Stephen Cushing (born c. 1997) is an American college football coach. He is the head football coach for Misericordia University, a position he has held since 2025. He also coached for Goshen Central High School, Wilkes, and Cortland, where he won the 2023 Stagg Bowl as the team's defensive coordinator. He played college football for Misericordia as a safety.

==Playing career and education==
Cushing grew up in Florida, New York, and attended John S. Burke Catholic High School , where he was a four-year member of both the football and baseball teams, serving as a captain for both.

Cushing attended Misericordia University and was a four-year member of the football team as a safety. In his senior season, he helped lead the team to its first postseason appearance in program history.

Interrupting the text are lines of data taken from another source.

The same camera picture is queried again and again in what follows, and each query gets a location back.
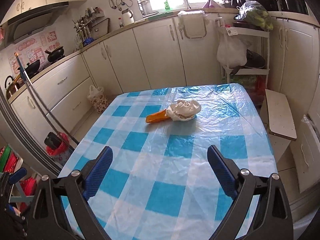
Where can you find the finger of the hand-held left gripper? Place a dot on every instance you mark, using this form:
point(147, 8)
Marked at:
point(18, 175)

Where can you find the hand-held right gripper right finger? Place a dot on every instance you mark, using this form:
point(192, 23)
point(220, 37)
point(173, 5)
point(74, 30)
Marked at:
point(221, 172)

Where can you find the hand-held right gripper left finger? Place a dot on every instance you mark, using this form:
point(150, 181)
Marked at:
point(98, 172)

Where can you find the cream white paper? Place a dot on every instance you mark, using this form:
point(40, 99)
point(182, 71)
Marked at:
point(183, 108)

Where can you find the long orange peel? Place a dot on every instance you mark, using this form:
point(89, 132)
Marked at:
point(156, 117)

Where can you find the pile of red green slippers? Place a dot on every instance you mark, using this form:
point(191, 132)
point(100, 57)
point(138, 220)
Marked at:
point(11, 162)

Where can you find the blue and white shoe rack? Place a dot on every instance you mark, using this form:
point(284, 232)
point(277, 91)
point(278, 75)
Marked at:
point(21, 197)

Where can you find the red plastic bag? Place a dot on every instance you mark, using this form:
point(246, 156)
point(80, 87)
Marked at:
point(60, 152)

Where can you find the blue checked plastic tablecloth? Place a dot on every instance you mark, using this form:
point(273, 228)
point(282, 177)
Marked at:
point(160, 170)

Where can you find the floral waste bin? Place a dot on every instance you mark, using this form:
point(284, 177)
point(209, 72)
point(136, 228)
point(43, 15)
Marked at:
point(98, 102)

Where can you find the white step stool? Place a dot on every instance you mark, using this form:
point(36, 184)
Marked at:
point(280, 115)

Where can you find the metal stovetop kettle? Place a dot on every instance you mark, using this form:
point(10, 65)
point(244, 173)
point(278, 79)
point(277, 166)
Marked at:
point(11, 87)

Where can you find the red produce bag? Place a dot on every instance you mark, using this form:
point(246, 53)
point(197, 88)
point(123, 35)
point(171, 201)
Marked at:
point(260, 90)

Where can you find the green produce bag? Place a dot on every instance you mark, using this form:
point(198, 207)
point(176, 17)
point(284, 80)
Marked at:
point(246, 83)

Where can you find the black wok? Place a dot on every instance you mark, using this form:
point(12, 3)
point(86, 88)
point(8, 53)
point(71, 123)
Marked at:
point(33, 67)

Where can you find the black pan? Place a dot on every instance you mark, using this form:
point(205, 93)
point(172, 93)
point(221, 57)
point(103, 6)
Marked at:
point(255, 60)

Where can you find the white plastic carrier bag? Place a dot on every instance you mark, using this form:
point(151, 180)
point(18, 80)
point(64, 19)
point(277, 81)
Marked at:
point(231, 52)

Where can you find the black cooking pot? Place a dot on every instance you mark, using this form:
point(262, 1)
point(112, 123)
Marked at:
point(56, 55)

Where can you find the cream kitchen base cabinets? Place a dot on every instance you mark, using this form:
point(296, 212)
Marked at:
point(155, 55)

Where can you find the blue container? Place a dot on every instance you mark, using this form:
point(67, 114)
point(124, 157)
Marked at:
point(88, 42)

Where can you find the white kitchen trolley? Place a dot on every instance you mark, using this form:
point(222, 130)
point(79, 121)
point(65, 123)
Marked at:
point(250, 31)

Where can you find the dark-rimmed tray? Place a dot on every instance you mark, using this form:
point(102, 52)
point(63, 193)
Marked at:
point(103, 26)

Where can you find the white hanging door bin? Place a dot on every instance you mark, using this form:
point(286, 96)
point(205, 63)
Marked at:
point(192, 25)

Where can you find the range hood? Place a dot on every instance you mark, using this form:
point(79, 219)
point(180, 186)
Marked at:
point(32, 22)

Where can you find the white thermos jug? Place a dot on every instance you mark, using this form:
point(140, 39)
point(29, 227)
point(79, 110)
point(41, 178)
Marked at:
point(127, 17)

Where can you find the clear bag of green vegetables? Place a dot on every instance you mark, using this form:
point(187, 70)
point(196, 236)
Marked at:
point(257, 15)

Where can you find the green dish soap bottle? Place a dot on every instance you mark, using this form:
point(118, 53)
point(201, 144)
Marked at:
point(167, 5)

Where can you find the black rice cooker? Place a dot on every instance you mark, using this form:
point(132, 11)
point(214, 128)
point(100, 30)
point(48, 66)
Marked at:
point(292, 3)

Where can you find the pink wall stickers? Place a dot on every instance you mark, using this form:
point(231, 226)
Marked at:
point(32, 52)

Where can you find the wall utensil rack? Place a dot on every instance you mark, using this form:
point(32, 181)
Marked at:
point(85, 30)

Cushing graduated from Cushing in 2018 with a degree in business.

==Coaching career==
Cushing began his career in 2019 as the special teams coordinator, running backs coach, and linebackers coach for Goshen Central High School. He spent a few months with the school before being hired as the safeties coach for Wilkes.

In 2021, Cushing was hired as the linebackers coach for Cortland. After only one season, he was promoted to defensive coordinator. In 2023, he helped lead the team to a win in the 2023 Stagg Bowl. In early 2025, Cortland head coach Curt Fitzpatrick resigned to become the head coach for Colgate, leaving Cushing to be promoted to interim head coach.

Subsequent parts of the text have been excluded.